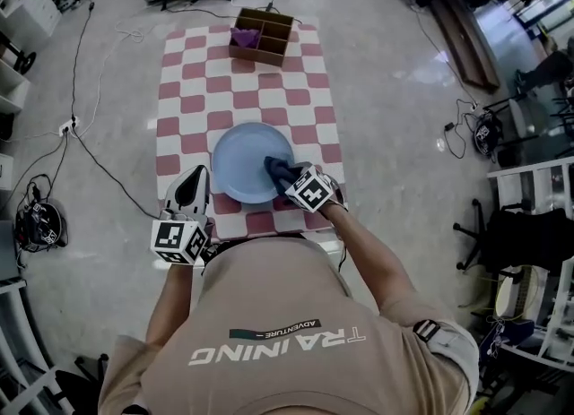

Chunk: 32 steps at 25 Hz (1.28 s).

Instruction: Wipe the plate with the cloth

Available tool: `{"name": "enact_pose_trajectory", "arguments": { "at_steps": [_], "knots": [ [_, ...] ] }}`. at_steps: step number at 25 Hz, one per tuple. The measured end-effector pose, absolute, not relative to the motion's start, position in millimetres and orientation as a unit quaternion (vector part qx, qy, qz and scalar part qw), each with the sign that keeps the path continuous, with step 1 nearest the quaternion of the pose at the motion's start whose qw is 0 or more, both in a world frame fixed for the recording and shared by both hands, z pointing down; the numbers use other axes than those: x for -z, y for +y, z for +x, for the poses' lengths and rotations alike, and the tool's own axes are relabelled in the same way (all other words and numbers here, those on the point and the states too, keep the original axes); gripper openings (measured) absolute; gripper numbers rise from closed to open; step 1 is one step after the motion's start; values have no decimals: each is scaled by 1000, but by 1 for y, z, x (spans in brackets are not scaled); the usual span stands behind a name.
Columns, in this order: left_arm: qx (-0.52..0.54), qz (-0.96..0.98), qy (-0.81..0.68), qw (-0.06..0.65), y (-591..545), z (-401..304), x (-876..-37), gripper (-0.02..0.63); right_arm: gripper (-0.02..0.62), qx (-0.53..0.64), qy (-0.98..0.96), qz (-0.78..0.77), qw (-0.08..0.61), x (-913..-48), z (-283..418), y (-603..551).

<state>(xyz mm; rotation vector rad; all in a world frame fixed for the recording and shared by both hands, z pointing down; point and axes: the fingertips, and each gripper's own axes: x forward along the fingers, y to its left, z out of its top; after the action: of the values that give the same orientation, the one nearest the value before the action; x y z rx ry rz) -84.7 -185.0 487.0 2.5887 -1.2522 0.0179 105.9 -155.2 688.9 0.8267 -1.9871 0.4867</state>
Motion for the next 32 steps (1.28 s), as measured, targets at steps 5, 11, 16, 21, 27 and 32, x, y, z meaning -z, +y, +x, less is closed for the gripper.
{"name": "enact_pose_trajectory", "arguments": {
  "at_steps": [5, 11, 16, 21, 27, 32],
  "knots": [
    [-7, 891, -432, 137, -179, -86, -495, 12, 114, -200, -814, 320, 442, -692, 73, -131],
    [-4, 883, -448, 140, -177, -103, -497, 12, 112, -156, -837, 265, 453, -693, 20, -113],
    [-6, 873, -468, 135, -174, -127, -497, 12, 112, -130, -860, 220, 441, -690, -32, -114],
    [-7, 865, -483, 134, -175, -153, -497, 12, 112, -91, -871, 197, 440, -685, -75, -135],
    [-8, 862, -489, 133, -181, -177, -497, 12, 112, -53, -864, 202, 458, -688, -98, -184],
    [-10, 865, -483, 136, -188, -190, -496, 12, 112, -68, -848, 244, 466, -687, -85, -228]
  ]
}}
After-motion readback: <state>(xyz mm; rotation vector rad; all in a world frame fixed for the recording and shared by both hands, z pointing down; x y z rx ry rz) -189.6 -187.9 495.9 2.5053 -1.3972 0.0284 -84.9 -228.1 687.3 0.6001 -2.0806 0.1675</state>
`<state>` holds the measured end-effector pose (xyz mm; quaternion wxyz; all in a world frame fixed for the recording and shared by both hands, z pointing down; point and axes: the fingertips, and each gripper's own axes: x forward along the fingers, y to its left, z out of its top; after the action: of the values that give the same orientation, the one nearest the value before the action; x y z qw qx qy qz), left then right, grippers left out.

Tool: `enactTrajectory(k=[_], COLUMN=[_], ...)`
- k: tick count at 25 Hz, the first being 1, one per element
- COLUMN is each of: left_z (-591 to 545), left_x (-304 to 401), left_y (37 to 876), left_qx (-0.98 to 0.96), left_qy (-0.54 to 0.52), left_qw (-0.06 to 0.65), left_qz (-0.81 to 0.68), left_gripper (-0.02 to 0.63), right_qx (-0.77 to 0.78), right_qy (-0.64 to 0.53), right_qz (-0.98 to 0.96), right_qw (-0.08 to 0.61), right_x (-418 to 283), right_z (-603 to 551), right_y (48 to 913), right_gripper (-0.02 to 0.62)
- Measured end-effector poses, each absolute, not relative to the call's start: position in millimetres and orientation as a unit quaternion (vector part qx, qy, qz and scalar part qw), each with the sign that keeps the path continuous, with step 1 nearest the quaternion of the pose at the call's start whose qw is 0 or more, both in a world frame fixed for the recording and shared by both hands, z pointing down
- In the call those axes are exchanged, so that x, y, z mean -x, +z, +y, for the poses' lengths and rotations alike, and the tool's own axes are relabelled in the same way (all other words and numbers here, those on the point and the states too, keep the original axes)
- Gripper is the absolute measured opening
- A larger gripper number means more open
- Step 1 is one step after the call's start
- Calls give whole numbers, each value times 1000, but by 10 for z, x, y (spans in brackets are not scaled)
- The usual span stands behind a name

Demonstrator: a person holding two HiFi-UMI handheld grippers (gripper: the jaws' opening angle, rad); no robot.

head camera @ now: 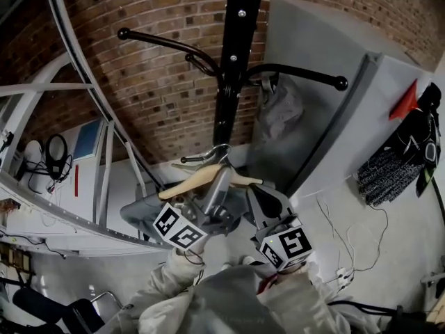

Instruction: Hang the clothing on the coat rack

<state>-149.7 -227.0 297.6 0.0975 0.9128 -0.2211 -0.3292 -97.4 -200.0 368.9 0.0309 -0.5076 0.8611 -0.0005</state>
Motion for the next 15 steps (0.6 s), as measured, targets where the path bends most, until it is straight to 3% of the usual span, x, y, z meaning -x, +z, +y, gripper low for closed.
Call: enactTrajectory(k=[15], left_z=[-2496], left_x=[1379], left_y=[2667], left_qx=[-905], left_qy=[-364], left_qw=[112], left_qz=[-187], left_gripper=[97], right_qx=[529], right_qy=[22], right_qz=[847], right_qw=[50], right_x=[819], right_z=[-2079], right_y=[3560], right_gripper=[25])
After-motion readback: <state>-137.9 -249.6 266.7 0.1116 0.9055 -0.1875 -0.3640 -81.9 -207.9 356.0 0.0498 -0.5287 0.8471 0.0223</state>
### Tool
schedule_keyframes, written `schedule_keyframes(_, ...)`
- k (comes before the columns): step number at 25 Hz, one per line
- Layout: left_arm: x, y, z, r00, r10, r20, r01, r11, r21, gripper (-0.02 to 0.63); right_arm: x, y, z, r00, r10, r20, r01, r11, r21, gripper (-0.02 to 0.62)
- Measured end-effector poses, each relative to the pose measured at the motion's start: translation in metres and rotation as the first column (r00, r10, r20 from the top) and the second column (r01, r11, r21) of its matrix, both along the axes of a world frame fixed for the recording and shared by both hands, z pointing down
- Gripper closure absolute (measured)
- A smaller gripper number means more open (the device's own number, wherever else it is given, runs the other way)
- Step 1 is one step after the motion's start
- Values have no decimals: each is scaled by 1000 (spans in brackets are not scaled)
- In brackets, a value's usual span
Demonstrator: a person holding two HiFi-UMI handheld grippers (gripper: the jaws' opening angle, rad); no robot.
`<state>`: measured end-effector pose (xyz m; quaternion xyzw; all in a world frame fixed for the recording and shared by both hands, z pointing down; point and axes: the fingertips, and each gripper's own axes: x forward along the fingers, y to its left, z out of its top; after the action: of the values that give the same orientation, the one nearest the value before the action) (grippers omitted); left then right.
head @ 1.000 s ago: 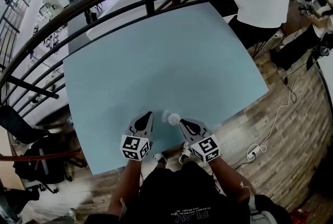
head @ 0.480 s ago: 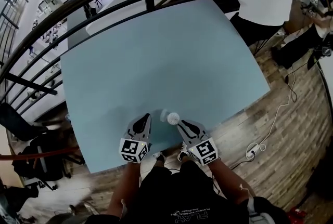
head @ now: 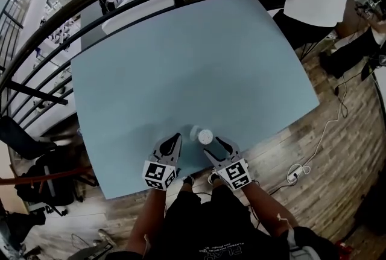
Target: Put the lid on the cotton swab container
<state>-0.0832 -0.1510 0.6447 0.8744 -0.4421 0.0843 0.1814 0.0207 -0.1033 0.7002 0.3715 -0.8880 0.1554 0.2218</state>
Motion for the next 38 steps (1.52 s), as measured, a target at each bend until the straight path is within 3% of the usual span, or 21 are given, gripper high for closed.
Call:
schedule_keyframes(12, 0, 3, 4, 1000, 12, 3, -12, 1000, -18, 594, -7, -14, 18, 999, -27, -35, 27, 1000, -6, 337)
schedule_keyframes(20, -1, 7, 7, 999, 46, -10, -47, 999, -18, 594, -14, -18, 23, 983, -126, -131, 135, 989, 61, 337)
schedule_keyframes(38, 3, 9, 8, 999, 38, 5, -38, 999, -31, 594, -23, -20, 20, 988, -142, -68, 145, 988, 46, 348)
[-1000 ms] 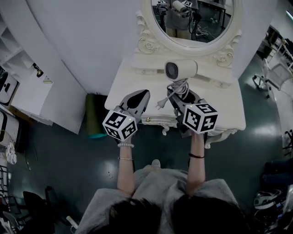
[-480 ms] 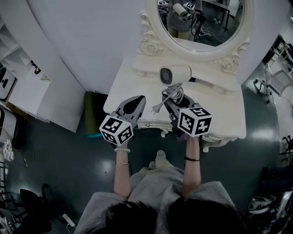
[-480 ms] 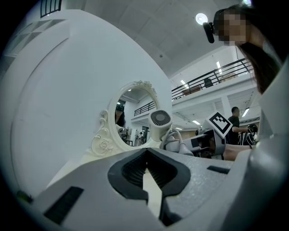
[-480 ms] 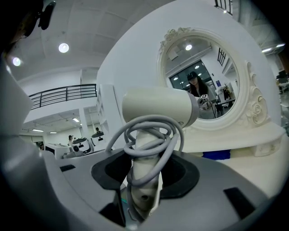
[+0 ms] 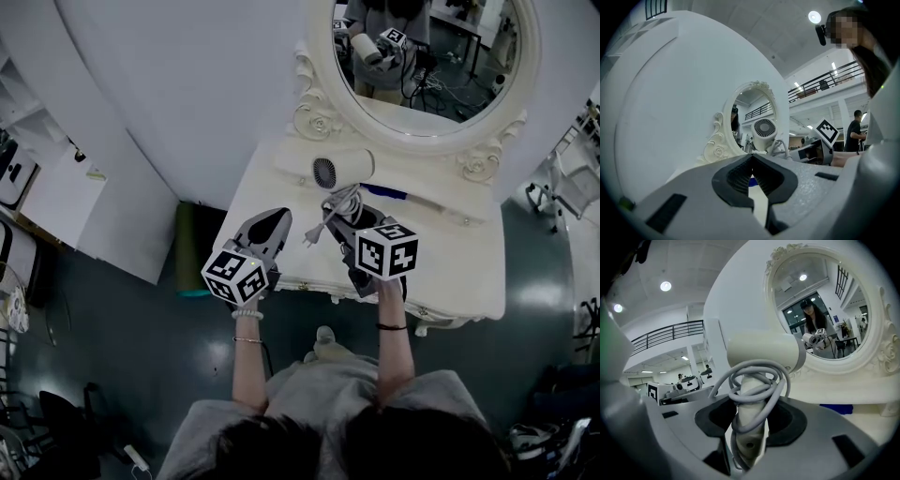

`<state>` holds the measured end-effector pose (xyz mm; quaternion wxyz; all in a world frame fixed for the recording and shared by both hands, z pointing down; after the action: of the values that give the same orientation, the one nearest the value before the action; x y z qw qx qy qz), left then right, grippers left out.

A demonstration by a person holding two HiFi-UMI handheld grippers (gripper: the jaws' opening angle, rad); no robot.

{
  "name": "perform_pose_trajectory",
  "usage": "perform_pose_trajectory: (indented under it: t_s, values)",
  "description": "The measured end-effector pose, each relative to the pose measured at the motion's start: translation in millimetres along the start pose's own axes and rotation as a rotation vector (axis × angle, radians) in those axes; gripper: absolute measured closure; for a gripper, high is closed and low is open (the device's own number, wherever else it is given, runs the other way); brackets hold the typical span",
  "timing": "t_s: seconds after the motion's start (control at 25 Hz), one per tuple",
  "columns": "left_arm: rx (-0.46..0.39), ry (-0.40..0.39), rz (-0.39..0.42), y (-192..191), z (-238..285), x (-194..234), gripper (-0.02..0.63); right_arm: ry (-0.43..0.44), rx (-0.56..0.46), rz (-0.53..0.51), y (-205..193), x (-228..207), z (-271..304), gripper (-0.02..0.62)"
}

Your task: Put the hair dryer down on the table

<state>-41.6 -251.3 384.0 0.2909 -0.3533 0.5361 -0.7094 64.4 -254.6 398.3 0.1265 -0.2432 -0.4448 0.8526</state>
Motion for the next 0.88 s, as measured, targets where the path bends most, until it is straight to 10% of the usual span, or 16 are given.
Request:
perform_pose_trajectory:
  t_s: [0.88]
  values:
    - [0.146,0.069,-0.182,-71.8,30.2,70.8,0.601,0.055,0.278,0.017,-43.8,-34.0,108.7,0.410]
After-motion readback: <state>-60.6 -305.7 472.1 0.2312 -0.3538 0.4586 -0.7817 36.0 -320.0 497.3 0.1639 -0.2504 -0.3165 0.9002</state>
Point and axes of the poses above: the fingertips, and each gripper's own axes: z forward along the fingers, x to its left, y out of its top, the point moved 1 cm from there along -z, backward along the fingers, and after that the axes turned 12 degrees about x, right-handed, at the moved point
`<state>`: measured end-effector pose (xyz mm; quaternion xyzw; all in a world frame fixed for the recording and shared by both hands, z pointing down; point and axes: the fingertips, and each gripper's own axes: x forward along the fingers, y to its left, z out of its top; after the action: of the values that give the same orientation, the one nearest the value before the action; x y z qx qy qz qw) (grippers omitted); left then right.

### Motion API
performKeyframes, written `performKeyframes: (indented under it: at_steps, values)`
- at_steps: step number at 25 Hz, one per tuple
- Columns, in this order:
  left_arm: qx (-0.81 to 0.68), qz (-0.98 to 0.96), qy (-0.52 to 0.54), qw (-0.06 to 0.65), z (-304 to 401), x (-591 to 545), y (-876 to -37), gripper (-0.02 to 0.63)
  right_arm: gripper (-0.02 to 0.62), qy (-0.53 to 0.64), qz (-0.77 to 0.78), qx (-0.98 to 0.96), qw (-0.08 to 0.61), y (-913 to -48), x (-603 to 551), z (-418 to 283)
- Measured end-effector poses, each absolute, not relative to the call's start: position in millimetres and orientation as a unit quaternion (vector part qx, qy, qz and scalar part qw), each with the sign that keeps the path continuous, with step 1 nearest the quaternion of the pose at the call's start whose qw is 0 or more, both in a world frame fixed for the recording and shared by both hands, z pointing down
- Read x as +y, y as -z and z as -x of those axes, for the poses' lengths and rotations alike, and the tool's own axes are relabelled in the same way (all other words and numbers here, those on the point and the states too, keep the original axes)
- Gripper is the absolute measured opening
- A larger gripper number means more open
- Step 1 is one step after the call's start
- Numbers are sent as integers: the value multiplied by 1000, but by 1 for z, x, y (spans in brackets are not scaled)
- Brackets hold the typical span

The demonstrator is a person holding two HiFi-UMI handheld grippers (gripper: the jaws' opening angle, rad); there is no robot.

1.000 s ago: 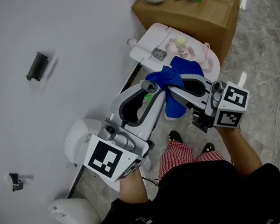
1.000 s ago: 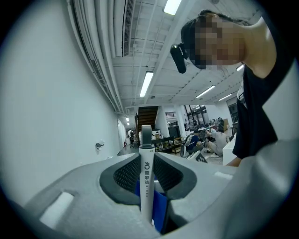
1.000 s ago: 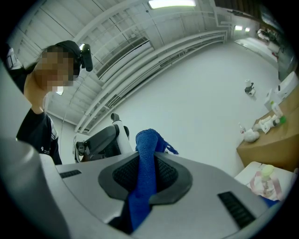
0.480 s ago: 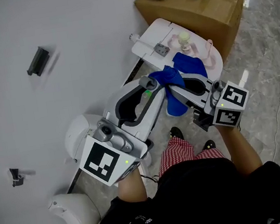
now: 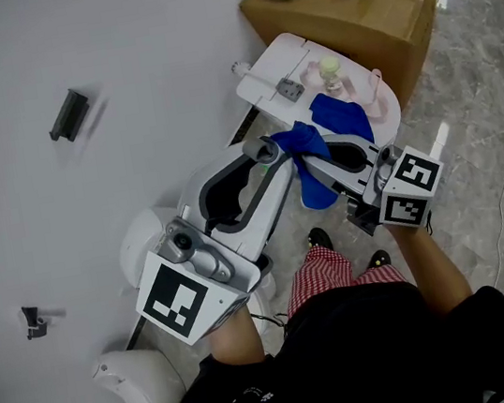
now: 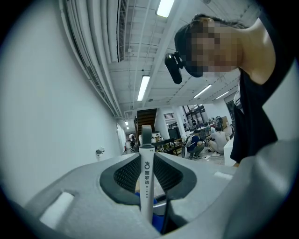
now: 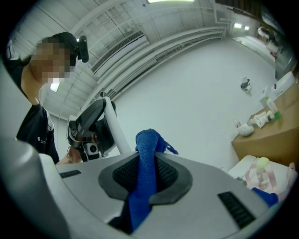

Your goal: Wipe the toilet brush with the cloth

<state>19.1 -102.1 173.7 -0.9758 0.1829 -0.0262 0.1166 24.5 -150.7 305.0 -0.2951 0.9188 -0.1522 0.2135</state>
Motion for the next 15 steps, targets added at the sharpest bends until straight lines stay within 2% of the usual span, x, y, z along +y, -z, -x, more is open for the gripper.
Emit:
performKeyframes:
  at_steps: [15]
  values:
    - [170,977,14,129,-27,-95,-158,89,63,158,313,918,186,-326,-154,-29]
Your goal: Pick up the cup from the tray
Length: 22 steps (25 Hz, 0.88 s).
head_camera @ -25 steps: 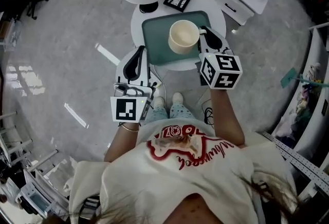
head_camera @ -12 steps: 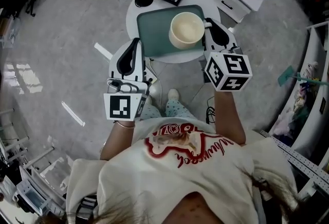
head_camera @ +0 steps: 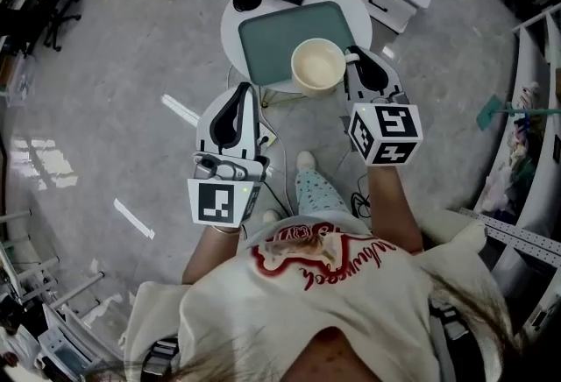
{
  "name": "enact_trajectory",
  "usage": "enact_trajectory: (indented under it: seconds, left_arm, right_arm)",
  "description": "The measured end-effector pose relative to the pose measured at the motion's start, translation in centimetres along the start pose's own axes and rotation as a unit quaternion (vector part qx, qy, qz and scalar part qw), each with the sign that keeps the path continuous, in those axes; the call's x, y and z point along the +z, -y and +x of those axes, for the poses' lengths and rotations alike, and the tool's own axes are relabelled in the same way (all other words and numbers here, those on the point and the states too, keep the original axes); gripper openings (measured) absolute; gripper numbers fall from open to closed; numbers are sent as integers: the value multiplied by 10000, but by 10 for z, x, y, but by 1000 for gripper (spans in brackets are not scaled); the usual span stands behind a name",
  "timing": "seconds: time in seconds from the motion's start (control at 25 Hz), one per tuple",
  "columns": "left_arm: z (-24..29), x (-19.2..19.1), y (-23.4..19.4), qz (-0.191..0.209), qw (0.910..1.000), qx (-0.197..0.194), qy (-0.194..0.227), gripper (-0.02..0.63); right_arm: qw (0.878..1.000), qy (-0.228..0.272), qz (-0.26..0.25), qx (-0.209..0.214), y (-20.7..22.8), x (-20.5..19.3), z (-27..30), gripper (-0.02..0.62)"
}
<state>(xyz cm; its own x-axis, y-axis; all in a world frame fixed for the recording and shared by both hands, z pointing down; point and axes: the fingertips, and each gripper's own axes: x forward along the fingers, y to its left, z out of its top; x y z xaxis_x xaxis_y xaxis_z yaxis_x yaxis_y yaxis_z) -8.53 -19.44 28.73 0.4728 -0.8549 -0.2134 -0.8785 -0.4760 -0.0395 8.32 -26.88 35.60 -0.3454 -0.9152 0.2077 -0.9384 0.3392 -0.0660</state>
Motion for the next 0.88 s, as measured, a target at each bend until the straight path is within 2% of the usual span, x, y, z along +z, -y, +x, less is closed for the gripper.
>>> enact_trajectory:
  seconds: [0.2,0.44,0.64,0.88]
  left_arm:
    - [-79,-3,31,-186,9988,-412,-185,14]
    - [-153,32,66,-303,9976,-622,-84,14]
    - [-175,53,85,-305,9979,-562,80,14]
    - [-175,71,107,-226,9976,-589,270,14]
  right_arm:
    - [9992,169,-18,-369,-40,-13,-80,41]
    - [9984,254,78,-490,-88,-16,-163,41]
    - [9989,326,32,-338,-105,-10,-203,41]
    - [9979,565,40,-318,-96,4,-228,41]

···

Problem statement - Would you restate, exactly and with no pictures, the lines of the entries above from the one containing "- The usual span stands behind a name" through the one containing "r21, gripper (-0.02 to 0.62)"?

Response below -
- The usual span stands behind a name

Demonstrator: a person holding two HiFi-UMI handheld grippers (gripper: the jaws' opening angle, rad); no robot.

head camera @ now: 

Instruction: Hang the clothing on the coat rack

<state>-149.7 -227.0 297.6 0.0975 0.9128 -0.2211 -0.3292 -97.4 -200.0 368.9 0.0309 -0.5076 0.8611 -0.0005</state>
Motion for the next 15 steps (0.6 s), as measured, targets where the path bends most, until it is straight to 3% of the usual span, x, y, z meaning -x, +z, +y, gripper low for closed.
Call: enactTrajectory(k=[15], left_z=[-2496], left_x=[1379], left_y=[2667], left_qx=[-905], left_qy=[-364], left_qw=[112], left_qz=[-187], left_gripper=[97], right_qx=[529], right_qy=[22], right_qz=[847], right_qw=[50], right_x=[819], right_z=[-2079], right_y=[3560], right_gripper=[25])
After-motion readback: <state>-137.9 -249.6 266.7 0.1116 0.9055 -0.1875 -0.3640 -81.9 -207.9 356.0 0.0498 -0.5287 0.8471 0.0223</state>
### Tool
schedule_keyframes, written `schedule_keyframes(_, ...)`
- k (comes before the columns): step number at 25 Hz, one per line
- Layout: left_arm: x, y, z, r00, r10, r20, r01, r11, r21, gripper (-0.02 to 0.63); right_arm: x, y, z, r00, r10, r20, r01, r11, r21, gripper (-0.02 to 0.62)

This answer has been given in full.